Colm O'Regan: Even after the announcement of a vaccine, things are still meh

Colm O'Regan: Even after the announcement of a vaccine, things are still meh

Yes! We celebrated. Or rather we used the announcement of a vaccine as an excuse to get filthy pizza.

Pizza with the right amount (a lot) of oil drizzled on it. And the garlic mayonnaise that is only possible to get in takeaways.

The garlic mayonnaise that you can’t buy in the shops. It’s like chip shop vinegar or opening a burger.

I don’t want to know what’s in it. If I really wanted to know what I was eating, I wouldn’t be eating this.

Filthy pizza and undefinable garlic mayonnaise; it’s what Pfizer would have wanted.

Apart from filling up my arteries in celebration, I’m not getting too carried away by the vaccine news.

It wasn’t a big sample. If you’re going to give a vaccine to billions you’ll need it to work on tens of thousands. But it is better than the vaccine giving the 90% a load of warts or a second nose, the start of the long road back.

After the euphoria died down, maybe it was the depressive effects of heating up leftover pizza for breakfast, but there was a feeling of ‘Meh’.
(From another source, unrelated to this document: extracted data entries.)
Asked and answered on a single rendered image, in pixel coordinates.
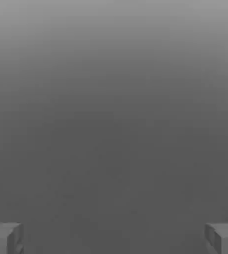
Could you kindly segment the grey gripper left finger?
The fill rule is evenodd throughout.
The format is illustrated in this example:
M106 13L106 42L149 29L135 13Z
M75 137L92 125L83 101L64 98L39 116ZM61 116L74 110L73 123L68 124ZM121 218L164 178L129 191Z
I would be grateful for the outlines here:
M0 223L0 254L24 254L24 226L17 222Z

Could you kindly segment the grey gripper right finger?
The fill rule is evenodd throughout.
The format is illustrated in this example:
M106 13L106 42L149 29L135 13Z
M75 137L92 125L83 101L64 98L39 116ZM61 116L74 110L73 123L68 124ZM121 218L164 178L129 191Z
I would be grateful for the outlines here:
M208 254L228 254L228 223L207 223L204 237Z

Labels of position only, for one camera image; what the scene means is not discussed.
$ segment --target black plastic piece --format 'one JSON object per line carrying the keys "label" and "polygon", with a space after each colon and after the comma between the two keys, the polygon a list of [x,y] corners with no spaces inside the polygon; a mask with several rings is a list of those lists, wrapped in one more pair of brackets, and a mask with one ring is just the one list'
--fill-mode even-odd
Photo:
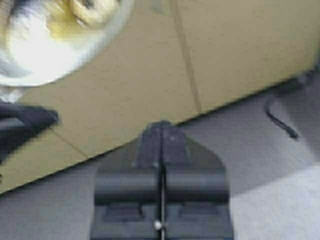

Not about the vaccine. Just about life. I like the word meh. It looks like a new word. A classic example of The Youth not being able to articulate themselves like Keats so they just make a noise.

In fact, it is older than you think. Double-in-fact, it is older than people who thought it was older than they thought, thought it was. In the modern era, They say it first appeared on a Melrose Place online message board in 1992. But before that it was in a Yiddish dictionary a hundred years ago. It meant ‘be that as it may’, ‘so-so’.

So I feel there’s enough history there for me to say: even after the announcement of a vaccine, things are still meh and have been for a while. Technically meh is an insult, a conversation stopper.

Your opinion, this restaurant, that band you like is meh. Unremarkable, boring, uninspiring. But I like to use it to describe the indescribable. Where statistically things are ok in your life but still you feel …well meh. Like you’ve never really gotten out of your pyjamas.

Cleverer people than me have described this meh phase of a crisis as Disillusionment. It comes after the All In This Together Period.

You can have outsized reactions to triggers. A sniff of a hope of vaccine makes you delighted. But the handle of a spatula overbalancing and sending an arc of beans all over your only clean jeans makes you think the universe has nothing better to do than shaft you.

Even the vaccine has a meh side-effect. A fear of normality. I feel like my socialising skills have atrophied. Like when you stop your 15th attempt to get fit and within a week, your core muscles have the tautness of a Christmas jumper.

I watch friends send social media updates from less lockdown-y countries. They are out having a pint or going to a Thing. I watch them like a dog watching telly- a combination of bewilderment and nervousness. What are you doing? A crowd?? How does that work.

The first rule of meh is that it’s hard to feel you can talk about meh. It seems whiny when so many others are going through far worse.

But it’s good to at least recognise it. For me, the good news is that meh seems to respond well to meh-dication.

A walk, a talk, more than one proper sleep per fortnight. And not procrastinating. So once I’ve finished this filthy pizza, I’ll get right on it.